Joachim v. Villa Santini, Inc.

Annotate this Case

353 So. 2d 767 (1977)

U. S. JOACHIM v. VILLA SANTINI, INC., a corporation, and James M. Parker.

No. 49768.

Supreme Court of Mississippi.

December 21, 1977.

Pringle & Pringle, Charles K. Pringle, Biloxi, for appellant.

David L. Lord, Biloxi, for appellees.


JOHN C. LOVE, Jr., Commissioner for the Court:[1]

U.S. Joachim filed suit in the Chancery Court of the Second Judicial District of Harrison County seeking to have Santini Lane or Santini Court in the City of Biloxi, declared a public street and seeking to enjoin Villa Santini, Inc. and James H. Parker from interfering with the public use of Santini Lane or Santini Court. When complainant rested, defendants moved to exclude the evidence and dismiss the Bill of Complaint. This motion was in effect sustained and appellant being aggrieved by the dismissal of his action filed this appeal.

Evidence for Joachim showed that Santini Lane is a narrow dead-end street at least 400 feet in length, with a cul-de-sac or turn-around on the south end of the street. The southern portion of the street and the cul-de-sac are located on the property of the appellees. There was evidence that the street with the cul-de-sac on the south end had been in the same location since 1925, and that the appellees and their predecessors in title had not interfered with anyone's use of the street until 1975, when the appellees began to block the street.

Several witnesses testified that for many years Santini Lane, including the turn-around *768 on appellees' property, had been used by the general public. An employee of the City of Biloxi testified that the city garbage truck had been using Santini Lane, including the turn-around for the 26 years that he had worked for the city and that the city had maintained the lane, including the cul-de-sac, during this period. There was also testimony that the city had paved this entire lane, including the cul-de-sac, and the Court found that the northern portion of the Lane that was not on the property of the appellees, was a public street, though it had sustained the motion to exclude all of appellant's evidence. The record does not show when or under what circumstances Santini Lane was first used. It simply shows a continuing use by the public from 1925 until 1975.

The Chancellor can sustain a motion to exclude and dismiss only when the Complainant has failed to make out a prima facie case. "In ruling thereon, the Chancellor should assume as true all of the facts which the complainant's evidence fairly tended to establish, together with all reasonable inferences to be deduced therefrom." U.S. Realty Sales, Inc. v. Kuhn, et al., 206 Miss. 123, 39 So. 2d 776 (1949). Therefore, the issue before this Court is whether the Chancellor was in error in sustaining defendants' motion in view of the facts presented by the Complainant.

It is well settled in this State, that a public road can be established by prescription.
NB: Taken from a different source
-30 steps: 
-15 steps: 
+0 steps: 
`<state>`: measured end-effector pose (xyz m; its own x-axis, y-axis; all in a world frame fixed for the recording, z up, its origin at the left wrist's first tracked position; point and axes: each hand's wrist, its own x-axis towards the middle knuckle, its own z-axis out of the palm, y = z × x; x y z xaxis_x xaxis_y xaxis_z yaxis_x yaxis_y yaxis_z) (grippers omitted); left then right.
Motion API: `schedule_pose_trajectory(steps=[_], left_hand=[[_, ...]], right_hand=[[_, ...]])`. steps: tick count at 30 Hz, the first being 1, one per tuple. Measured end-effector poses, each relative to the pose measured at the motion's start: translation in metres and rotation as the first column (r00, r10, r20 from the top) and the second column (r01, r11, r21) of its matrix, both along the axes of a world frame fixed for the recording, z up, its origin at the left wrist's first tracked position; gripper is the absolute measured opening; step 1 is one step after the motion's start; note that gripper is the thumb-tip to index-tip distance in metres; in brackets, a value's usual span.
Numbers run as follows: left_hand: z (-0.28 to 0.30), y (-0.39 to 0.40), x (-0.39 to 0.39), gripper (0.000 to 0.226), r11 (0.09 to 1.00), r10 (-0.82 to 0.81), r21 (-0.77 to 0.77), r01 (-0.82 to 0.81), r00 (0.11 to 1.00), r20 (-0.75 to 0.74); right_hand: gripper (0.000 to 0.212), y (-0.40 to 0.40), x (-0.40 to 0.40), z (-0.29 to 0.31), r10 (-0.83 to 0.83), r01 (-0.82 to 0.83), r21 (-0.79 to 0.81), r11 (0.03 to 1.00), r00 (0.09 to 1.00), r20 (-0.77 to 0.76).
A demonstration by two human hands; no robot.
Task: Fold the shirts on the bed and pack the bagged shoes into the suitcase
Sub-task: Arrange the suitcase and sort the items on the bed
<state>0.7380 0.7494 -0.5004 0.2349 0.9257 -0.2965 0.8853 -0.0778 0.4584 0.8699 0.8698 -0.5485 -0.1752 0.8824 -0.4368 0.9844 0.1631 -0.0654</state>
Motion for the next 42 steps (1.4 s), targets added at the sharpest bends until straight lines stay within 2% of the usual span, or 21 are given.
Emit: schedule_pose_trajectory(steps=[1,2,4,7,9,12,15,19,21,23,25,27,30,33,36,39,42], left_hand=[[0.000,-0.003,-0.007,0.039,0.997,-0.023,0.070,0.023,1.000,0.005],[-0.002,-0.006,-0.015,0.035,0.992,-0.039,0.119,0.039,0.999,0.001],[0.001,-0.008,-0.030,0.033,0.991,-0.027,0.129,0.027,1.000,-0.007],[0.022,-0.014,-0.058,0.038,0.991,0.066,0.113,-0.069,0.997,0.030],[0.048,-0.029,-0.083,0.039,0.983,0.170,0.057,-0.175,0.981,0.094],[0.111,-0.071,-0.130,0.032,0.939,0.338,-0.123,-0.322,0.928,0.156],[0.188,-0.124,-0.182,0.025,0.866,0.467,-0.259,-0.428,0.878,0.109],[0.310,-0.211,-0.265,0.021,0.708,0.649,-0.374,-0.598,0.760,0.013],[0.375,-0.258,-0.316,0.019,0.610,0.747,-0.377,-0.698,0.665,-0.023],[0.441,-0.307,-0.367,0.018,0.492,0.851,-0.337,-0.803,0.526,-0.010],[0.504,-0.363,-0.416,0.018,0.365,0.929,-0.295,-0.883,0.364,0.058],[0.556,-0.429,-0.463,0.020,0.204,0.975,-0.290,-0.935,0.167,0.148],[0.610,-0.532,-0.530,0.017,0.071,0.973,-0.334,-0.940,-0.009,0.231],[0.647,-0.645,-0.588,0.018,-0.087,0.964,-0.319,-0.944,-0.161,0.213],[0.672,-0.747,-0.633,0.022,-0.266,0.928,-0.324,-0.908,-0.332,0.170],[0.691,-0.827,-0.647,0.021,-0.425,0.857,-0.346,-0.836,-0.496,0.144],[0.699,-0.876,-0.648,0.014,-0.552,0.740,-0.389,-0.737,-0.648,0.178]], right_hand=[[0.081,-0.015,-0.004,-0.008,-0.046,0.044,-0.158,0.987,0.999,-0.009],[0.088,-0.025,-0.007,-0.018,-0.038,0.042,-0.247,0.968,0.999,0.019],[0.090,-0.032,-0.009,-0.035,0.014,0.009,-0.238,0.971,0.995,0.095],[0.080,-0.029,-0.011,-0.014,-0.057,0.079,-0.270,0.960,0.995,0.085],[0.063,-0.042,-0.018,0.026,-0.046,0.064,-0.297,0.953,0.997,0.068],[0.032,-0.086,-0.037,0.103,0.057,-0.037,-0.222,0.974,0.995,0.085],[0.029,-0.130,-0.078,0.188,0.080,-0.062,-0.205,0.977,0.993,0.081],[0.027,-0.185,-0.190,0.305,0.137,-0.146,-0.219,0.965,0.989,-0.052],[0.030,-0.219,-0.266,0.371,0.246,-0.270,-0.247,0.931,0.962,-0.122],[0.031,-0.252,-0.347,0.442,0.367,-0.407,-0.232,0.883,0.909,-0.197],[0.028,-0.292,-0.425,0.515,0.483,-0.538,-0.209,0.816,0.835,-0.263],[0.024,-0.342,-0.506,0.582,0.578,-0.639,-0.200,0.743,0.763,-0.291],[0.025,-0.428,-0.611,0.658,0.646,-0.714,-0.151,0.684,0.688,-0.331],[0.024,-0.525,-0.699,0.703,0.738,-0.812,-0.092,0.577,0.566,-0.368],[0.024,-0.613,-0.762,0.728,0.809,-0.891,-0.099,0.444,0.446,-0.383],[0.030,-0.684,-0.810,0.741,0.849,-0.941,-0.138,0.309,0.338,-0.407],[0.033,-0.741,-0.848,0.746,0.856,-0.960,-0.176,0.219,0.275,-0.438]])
Rylee v. State, 106 Miss. 123, 63 So. 342 (1913), and Coleman, Atty. Gen. et al. v. Ship, 223 Miss. 516, 78 So. 2d 778 (1955). In the case of Armstrong et al. v. Itawamba County, 195 Miss. 802, 16 So. 2d 752 (1944), the Court said, "... and it was this user and the action of the public authorities in exercising such jurisdiction over the road for so many years, that gave it the status of a public road...." 195 Miss. at 814, 16 So. 2d at 756. And the Court also said, "Continued user when taken in connection with the working of the road for nearly twenty years at public expense should be deemed to have been a sufficient acceptance." 195 Miss. at 816, 817, 16 So. 2d at 757.

The defendants here argue that the Complainant had the burden of establishing that the use of Santini Lane commenced as an adverse use and not as a permissive use, but we conclude that the law in this State is to the contrary. In the case of Itawamba County v. Sheffield, 195 Miss. 359, 13 So. 2d 649 (1943), this Court said that the landowner, in a case similar to this, had the burden of proving that the initial occupancy by the county was permissive and in the case of McCain et al. v. Turnage, 238 Miss. 44, 117 So. 2d 454 (1960), where the evidence showed that the Complainants had been using the easement for at least 50 years, the Court said, "... such use will be presumed to have originated adversely."

Thus, based on these authorities, where the evidence showed that Santini Lane, including the turn-around, had been used by the public as a street in its present location for over 50 years, and that the City had maintained the street in excess of 20 years and had paved the street, we are of the opinion that the Complainant has made a prima facie case that the street had become a public thoroughfare by prescription.

It is, therefore, the opinion of this Court that the Chancellor was in error in sustaining the motion of the appellees to dismiss the Bill of Complaint. The decree of the lower court must, therefore, be reversed and this cause remanded for a new trial.




[1] pursuant to Chapter 430, Laws of 1976. The above opinion is adopted as the opinion of the Court.